Walgreens talks retail payment technology on White House cybersecurity summit panel
SAN FRANCISCO — Deputy Secretary Sarah Bloom Raskin, U.S. Department of Treasury, on Friday discussed next-generation retail payment technologies designed to protect the convenience and sense of trust consumers hold for what has become an increasingly digital marketplace with several industry leaders across the omnichannel supply chain at the White House Summit on Cybersecurity and Consumer Protection
. Representing brick-and-click retailers was Alex Gourlay, president of Walgreens, who was joined on the panel by Richard Davis, chairman and CEO, U.S. Bank; Mike George, CEO and president, QVC; Charles Scharf, CEO Visa; and Dan Schulman, president and CEO, PayPal.
"If you think through the volume and monetary value of what we're talking about in the retail sector, it's actually pretty mindblowing how much transfers through our nation's payment systems on a daily basis," Raskin said. "If you look at what the 12 federal reserve banks have published in terms of the transactions that have been flowing through their systems, the number is 4 trillion in dollars per day. To put it in context, that is almost 25% of our country's annual GDP. And this is just a floor; we know the number to be much greater."
Couple that sheer volume of transactions with the multitude of payment options a customer has today, and you have a complicated system that provides a "wide and diverse number of entry points for bad actors," Raskin said.
"We're all paying for what's happening as bad actors come in and basically take goods and services and money from us individually and collectively," Gourlay said. "So as you reduce fraud, again I'll go back to the example in Europe where fraud has been reduced by something like 40% since the adoption of Chip and PIN, it means that the consumers pay less and the banks pay less as well in terms of interchange fees to the merchants."
"Depending on what stat you believe, somewhere between 500 million and 1 billion identities were compromised last year. And so, people come into your system with real credentials … they just stole them," noted Dan Schulman, president and CEO, PayPal. "What we need to do is really kind of sophisticated fraud detection through risk and data analytics," he said. "The average American company gets hit with about 7 million intrusion attemps per year. What you are really trying to do is create this defense and then authentication around credentials."
"[What] Walgreens has done in this area of offline is to continue to innovate, to join the offline and the online … to make sure that everything we invest in is securing the most important thing for us, which is our customer's details," Gourlay said. "We are built on trust, absolutely built on trust. Therefore, we've got to make sure that we do our very best to invest properly and stay ahead of the game for the customer. The customer is moving toward more convenience. … We are working hard with many partners both inside and outside the business to make sure we make it as easy and convenient as possible to do business with Walgreens."

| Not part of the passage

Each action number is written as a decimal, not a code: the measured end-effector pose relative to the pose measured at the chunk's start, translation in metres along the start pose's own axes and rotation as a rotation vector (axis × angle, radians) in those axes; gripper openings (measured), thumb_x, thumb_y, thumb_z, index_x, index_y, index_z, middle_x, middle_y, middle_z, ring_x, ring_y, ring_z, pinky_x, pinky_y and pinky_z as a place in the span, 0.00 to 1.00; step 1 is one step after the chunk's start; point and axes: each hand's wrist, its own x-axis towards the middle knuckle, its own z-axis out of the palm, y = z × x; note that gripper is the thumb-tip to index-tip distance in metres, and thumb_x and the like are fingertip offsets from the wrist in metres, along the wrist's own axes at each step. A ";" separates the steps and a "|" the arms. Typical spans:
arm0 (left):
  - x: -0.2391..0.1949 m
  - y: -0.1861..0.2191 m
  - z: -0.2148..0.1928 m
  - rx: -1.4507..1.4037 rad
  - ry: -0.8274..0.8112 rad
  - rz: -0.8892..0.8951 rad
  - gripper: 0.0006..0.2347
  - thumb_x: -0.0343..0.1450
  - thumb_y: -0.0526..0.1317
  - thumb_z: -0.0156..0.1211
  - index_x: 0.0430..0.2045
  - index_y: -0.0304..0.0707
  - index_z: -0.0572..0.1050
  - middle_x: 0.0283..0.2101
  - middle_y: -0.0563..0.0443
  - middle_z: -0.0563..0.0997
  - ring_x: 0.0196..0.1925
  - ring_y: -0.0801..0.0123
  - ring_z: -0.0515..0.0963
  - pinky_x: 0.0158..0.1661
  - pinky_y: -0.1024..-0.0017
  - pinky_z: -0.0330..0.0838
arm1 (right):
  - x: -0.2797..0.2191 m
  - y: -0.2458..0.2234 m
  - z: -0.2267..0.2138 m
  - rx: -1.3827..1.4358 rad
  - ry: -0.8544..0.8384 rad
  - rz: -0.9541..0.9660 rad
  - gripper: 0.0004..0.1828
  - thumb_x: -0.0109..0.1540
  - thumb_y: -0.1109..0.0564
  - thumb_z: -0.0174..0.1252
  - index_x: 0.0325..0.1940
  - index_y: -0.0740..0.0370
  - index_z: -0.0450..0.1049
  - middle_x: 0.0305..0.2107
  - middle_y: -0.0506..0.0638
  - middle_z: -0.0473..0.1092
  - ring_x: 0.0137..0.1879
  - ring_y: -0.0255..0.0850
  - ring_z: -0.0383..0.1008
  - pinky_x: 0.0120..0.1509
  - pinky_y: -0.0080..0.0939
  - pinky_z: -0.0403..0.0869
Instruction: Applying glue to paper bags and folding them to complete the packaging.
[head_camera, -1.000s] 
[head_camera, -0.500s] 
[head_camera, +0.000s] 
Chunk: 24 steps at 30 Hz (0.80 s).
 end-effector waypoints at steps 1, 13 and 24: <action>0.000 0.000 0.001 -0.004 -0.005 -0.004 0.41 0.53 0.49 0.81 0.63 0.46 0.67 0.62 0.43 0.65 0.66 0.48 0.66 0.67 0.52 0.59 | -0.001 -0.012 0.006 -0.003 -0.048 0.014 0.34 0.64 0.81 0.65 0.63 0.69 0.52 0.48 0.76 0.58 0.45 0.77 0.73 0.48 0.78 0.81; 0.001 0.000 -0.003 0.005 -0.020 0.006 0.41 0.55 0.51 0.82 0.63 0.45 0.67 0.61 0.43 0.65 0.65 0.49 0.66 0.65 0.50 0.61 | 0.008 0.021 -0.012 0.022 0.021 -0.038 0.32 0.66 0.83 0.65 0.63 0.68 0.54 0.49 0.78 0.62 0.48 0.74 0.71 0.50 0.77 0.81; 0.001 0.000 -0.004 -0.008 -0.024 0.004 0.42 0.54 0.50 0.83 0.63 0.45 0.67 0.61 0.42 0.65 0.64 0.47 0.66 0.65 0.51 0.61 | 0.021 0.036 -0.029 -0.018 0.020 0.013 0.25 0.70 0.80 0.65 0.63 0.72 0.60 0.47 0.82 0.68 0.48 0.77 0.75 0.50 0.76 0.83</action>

There are two payment technologies that have evolved to help maintain convenient and trusted access to commerce for consumers while at the same time thwarting those bad actors: Chip and PIN and tokenization. Chip and PIN is a brand name adopted by the banking industries in the United Kingdom and Ireland for the EMV smart card payment system for credit, debit and ATM cards. "Chip" refers to a computer chip embedded in the smartcard, and "PIN" refers to a personal identification number that the customer must supply. Tokenization when applied to data security is the process of substituting a sensitive data element with a non-sensitive equivalent, referred to as a token, that has no extrinsic or exploitable meaning or value.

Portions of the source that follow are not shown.